_PROBLEM TO SOLVE_:
Repeat the data as given. Images do not go in the copy.

*****

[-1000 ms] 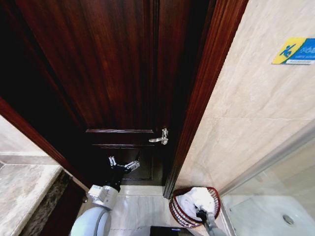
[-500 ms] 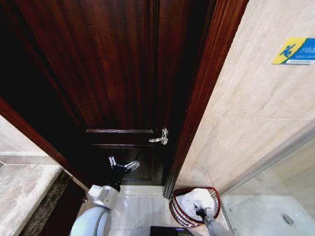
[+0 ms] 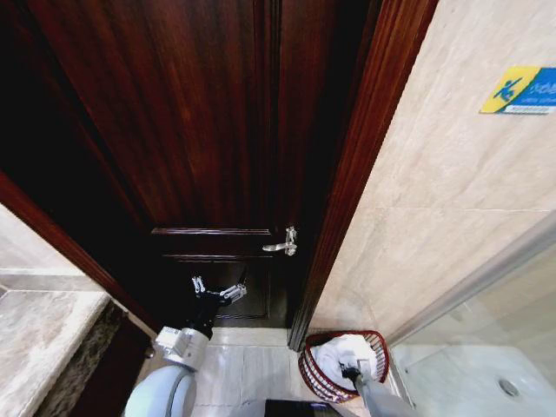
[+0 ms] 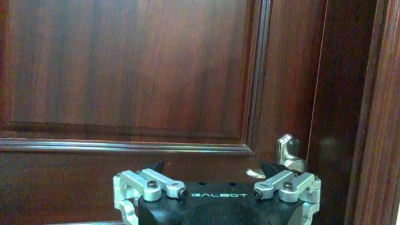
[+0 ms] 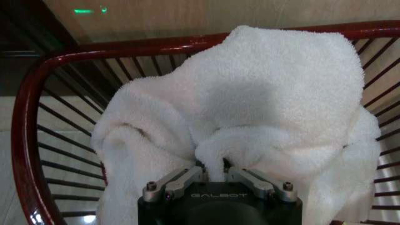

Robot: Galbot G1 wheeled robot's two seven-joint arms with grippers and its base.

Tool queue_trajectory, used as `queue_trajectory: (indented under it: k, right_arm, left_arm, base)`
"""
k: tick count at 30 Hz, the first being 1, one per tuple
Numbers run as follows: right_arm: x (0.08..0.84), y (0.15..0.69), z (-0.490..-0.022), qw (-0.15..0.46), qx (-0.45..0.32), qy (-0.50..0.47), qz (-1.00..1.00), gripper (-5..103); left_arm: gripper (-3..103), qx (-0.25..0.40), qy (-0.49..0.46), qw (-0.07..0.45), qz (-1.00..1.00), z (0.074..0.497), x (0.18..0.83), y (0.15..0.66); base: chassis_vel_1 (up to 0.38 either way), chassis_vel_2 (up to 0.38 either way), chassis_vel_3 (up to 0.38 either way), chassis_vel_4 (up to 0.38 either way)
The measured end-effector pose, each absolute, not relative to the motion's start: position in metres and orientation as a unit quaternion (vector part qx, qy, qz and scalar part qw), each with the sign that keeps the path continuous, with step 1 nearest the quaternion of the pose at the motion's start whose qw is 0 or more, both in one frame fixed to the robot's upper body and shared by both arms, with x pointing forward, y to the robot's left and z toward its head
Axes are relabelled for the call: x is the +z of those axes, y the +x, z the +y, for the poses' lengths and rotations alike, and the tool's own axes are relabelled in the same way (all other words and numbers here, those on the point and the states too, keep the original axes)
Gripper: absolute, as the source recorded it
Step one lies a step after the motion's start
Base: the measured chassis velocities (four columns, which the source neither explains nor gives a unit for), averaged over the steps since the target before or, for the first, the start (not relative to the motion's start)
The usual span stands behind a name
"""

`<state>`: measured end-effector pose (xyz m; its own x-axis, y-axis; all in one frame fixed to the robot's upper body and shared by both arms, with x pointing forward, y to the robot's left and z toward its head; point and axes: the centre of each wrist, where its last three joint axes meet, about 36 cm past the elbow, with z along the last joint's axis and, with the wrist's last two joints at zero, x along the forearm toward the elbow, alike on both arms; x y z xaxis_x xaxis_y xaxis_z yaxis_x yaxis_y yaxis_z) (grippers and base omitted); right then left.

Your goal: Discard the used towel into the hamper.

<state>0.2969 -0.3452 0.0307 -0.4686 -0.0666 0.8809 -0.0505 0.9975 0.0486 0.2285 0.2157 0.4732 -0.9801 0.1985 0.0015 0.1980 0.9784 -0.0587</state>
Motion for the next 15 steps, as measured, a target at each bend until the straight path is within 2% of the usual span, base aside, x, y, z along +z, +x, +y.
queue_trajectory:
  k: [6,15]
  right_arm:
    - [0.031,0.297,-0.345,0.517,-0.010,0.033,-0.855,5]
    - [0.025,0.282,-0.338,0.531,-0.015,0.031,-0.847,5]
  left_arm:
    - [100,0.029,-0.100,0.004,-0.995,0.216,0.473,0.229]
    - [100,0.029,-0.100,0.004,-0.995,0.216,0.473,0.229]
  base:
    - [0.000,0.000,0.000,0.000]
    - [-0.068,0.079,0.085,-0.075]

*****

_ANSWER TO THIS TASK_:
[-1000 ms] 
[-500 ms] 
[+0 ms] 
[+0 ms] 
[+0 ms] 

Robot: Galbot G1 wheeled robot's two seven-joint arms with grippers and its base.

Tool queue_trajectory, used as `queue_trajectory: (indented under it: k, right_arm, left_arm, base)`
"""
k: tick count at 30 Hz, the first being 1, one per tuple
Numbers run as follows: right_arm: x (0.08..0.84), y (0.15..0.69), z (-0.490..-0.022), qw (-0.15..0.46), qx (-0.45..0.32), qy (-0.50..0.47), qz (-1.00..1.00), gripper (-5..103); left_arm: gripper (-3..103), qx (-0.25..0.40), qy (-0.49..0.46), qw (-0.07..0.45), qz (-1.00..1.00), z (0.074..0.497), x (0.18..0.83), y (0.15..0.66); base: chassis_vel_1 (up to 0.38 either way), chassis_vel_2 (up to 0.38 either way), chassis_vel_3 (up to 0.38 either way), chassis_vel_4 (up to 0.38 either way)
The measured end-effector pose, each absolute, not relative to the motion's start: position in metres and orientation as a unit quaternion (vector part qx, qy, qz and scalar part qw), each with the sign that keeps the path continuous, with step 1 nearest the quaternion of the pose at the motion's start whose qw is 0 or more, both in one frame fixed to the robot's upper body and shared by both arms, with x pointing forward, y to the robot's left and z toward its head
Axes are relabelled for the call: x is the +z of those axes, y the +x, z the +y, for the poses' lengths and rotations alike, and the tool's own axes are relabelled in the same way (all other words and numbers here, those on the point and the states too, keep the original axes)
Gripper: absolute, as the source recorded it
Step one lies a step after the motion's start
Base: the measured chassis velocities (four columns, which the source neither explains nor gives a unit for), averaged over the steps since the target before or, for the first, the start (not relative to the motion's start)
The usual span stands behind a name
"""

`<state>`: measured end-effector pose (xyz m; its own x-axis, y-axis; all in one frame fixed to the robot's upper body and shared by both arms, with x pointing forward, y to the robot's left and z toward its head; point and axes: the centre of each wrist, where its last three joint axes meet, about 36 cm past the elbow, with z along the last joint's axis and, with the wrist's last two joints at zero, x along the forearm toward the elbow, alike on both arms; x y z xaxis_x xaxis_y xaxis_z yaxis_x yaxis_y yaxis_z) (grippers and base omitted); right then left.

Your goal: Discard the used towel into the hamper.

<state>0.2969 -0.3452 0.0307 -0.4686 -0.0666 0.8809 -0.0505 0.9975 0.0486 0.2285 0.2157 0.4732 -0.9801 0.1985 0.0015 0.1980 0.9784 -0.0587</state>
Motion for the next 15 steps, as measured, a target at each bend until the straight path is within 2% of the usual span, base aside, x, y, z along +z, +x, +y.
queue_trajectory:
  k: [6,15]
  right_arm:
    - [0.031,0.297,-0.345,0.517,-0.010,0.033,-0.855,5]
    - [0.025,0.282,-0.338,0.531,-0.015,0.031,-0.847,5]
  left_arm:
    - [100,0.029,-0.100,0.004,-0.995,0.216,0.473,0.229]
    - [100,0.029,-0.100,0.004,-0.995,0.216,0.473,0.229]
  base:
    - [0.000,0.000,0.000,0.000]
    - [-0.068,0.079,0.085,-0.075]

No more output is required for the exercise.